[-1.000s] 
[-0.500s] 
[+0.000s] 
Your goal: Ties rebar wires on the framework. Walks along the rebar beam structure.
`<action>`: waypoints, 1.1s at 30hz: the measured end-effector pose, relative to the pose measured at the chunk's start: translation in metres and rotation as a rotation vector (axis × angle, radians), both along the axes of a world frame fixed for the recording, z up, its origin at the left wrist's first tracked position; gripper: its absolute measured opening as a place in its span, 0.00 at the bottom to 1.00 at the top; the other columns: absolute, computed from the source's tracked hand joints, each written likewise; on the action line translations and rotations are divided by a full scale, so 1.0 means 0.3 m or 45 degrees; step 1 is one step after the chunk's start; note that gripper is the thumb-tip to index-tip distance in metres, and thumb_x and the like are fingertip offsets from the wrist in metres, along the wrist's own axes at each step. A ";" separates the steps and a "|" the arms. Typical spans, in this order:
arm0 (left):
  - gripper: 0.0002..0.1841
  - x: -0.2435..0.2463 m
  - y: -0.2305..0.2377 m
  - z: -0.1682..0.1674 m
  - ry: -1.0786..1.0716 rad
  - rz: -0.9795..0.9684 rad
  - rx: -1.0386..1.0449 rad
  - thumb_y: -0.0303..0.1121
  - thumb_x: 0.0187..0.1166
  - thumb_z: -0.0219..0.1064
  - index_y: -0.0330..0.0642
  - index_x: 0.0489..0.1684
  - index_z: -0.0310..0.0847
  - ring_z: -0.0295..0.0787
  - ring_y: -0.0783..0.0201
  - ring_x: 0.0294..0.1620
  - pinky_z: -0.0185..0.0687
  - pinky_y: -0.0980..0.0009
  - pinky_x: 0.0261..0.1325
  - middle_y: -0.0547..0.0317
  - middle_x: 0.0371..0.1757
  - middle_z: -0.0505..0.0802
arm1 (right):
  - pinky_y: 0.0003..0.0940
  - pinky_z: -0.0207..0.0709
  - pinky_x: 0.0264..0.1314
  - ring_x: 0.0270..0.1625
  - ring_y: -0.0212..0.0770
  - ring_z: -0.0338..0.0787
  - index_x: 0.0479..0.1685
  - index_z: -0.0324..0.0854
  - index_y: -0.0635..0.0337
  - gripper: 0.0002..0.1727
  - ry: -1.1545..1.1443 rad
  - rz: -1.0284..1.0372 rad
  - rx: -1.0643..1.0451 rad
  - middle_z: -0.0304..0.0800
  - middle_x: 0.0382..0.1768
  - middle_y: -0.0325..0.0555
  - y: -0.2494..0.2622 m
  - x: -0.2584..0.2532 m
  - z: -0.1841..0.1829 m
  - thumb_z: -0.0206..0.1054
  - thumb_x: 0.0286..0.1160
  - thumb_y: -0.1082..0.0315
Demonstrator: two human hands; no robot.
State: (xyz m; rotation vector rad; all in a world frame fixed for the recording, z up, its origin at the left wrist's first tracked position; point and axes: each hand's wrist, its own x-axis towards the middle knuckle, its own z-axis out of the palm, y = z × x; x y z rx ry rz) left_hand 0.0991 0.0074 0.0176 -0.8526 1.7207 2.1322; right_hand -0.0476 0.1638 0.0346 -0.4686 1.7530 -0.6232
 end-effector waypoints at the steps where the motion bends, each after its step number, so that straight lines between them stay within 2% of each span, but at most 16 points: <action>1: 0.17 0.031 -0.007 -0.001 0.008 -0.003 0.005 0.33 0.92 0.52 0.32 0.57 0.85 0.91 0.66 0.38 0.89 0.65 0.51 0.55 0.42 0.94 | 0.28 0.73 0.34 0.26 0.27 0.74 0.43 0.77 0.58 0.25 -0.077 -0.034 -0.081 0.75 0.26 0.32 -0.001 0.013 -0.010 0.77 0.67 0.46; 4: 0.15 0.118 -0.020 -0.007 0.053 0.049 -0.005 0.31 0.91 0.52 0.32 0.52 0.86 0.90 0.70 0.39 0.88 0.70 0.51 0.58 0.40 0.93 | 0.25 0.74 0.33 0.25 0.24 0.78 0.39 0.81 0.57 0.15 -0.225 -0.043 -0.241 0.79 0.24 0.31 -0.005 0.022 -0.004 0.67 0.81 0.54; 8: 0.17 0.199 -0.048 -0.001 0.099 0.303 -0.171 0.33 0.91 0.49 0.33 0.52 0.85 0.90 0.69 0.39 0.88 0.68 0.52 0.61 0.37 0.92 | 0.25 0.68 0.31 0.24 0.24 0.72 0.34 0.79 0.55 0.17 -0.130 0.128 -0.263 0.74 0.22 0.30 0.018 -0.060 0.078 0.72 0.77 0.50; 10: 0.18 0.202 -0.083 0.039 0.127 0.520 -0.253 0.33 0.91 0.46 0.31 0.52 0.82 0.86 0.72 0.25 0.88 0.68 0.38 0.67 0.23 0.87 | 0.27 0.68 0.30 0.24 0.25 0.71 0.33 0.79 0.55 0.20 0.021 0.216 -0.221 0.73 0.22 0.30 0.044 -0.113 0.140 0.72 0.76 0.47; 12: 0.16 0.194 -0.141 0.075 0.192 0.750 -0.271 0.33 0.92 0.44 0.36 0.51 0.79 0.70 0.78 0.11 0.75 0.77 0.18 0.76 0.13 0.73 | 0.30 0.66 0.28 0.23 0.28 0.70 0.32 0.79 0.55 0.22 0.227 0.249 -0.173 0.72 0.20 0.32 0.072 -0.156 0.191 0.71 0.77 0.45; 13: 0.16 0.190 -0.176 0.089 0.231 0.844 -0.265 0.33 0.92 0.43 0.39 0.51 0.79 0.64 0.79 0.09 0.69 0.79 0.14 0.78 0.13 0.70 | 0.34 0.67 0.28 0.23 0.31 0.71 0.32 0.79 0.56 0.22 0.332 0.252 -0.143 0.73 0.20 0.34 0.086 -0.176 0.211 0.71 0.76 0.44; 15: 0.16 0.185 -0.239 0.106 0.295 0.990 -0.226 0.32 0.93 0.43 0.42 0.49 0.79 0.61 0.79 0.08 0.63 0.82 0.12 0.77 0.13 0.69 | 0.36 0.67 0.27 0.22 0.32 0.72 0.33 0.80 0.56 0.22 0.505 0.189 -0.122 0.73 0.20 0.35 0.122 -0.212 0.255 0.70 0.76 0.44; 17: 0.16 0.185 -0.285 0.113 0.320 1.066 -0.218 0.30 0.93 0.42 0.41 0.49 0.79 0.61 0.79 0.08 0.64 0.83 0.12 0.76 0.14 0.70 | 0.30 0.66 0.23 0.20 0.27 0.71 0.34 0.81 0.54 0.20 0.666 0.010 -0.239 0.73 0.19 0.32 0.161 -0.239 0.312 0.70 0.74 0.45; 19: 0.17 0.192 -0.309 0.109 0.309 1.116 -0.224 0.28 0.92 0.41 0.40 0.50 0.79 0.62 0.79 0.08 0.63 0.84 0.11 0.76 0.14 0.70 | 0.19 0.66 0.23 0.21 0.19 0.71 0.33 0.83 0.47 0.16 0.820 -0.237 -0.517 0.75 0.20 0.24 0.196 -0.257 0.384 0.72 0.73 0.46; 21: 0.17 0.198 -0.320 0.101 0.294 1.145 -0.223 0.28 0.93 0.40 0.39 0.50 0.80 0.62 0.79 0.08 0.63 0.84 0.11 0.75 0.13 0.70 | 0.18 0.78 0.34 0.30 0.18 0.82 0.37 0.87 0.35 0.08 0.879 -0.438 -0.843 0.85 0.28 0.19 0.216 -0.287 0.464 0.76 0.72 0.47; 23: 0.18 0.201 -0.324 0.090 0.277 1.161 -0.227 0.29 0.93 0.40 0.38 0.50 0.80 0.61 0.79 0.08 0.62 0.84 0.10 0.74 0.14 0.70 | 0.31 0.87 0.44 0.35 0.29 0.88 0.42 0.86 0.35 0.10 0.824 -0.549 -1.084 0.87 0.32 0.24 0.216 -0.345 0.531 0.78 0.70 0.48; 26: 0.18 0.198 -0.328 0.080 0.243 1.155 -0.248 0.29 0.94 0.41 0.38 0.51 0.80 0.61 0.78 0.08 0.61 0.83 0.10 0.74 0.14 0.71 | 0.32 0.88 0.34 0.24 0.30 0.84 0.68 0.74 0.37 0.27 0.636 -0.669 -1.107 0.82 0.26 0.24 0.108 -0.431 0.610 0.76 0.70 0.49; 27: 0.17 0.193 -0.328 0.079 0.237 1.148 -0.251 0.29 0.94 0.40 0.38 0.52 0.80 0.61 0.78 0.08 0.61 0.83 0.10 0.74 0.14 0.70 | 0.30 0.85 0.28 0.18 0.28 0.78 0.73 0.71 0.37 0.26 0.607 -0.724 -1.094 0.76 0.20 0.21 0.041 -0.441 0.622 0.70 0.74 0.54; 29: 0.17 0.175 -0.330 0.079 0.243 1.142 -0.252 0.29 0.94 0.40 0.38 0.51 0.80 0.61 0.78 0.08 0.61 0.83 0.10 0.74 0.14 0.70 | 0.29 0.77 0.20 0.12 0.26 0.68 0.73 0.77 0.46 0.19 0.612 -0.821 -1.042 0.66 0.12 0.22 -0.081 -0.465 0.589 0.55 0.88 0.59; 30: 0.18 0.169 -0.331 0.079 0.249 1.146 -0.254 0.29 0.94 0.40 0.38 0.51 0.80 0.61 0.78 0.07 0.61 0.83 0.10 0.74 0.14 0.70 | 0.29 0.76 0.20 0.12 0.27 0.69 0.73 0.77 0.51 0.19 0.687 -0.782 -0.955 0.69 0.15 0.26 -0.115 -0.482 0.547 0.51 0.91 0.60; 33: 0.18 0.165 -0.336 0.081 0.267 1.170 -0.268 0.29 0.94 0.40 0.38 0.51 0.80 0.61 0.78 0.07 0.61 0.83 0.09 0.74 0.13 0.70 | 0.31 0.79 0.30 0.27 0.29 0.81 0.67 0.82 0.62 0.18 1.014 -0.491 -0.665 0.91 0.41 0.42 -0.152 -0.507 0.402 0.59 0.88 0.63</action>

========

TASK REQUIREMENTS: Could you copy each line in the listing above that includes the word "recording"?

RESPONSE TO THE TASK:
`<action>`: waypoints, 1.1s at 30hz: the measured end-effector pose, relative to the pose measured at the chunk's start: translation in metres and rotation as a rotation vector (axis × angle, radians), both along the axes of a world frame fixed for the recording, z up, its origin at the left wrist's first tracked position; gripper: its absolute measured opening as a place in its span, 0.00 at the bottom to 1.00 at the top; the other columns: absolute, computed from the source's tracked hand joints, each written likewise; on the action line translations and rotations are divided by a full scale, so 1.0 means 0.3 m or 45 degrees; step 1 is one step after the chunk's start; note that gripper is the thumb-tip to index-tip distance in metres, and thumb_x and the like are fingertip offsets from the wrist in metres, along the wrist's own axes at each step. A ";" separates the steps and a "|" the arms. Typical spans, in this order:
State: (xyz m; rotation vector rad; all in a world frame fixed for the recording, z up, its origin at the left wrist's first tracked position; point and axes: each hand's wrist, its own x-axis towards the middle knuckle, its own z-axis out of the palm, y = z × x; x y z rx ry rz) left_hand 0.0991 0.0074 0.0176 -0.8526 1.7207 2.1322; right_hand -0.0476 0.1638 0.0346 -0.4686 1.7530 -0.6232

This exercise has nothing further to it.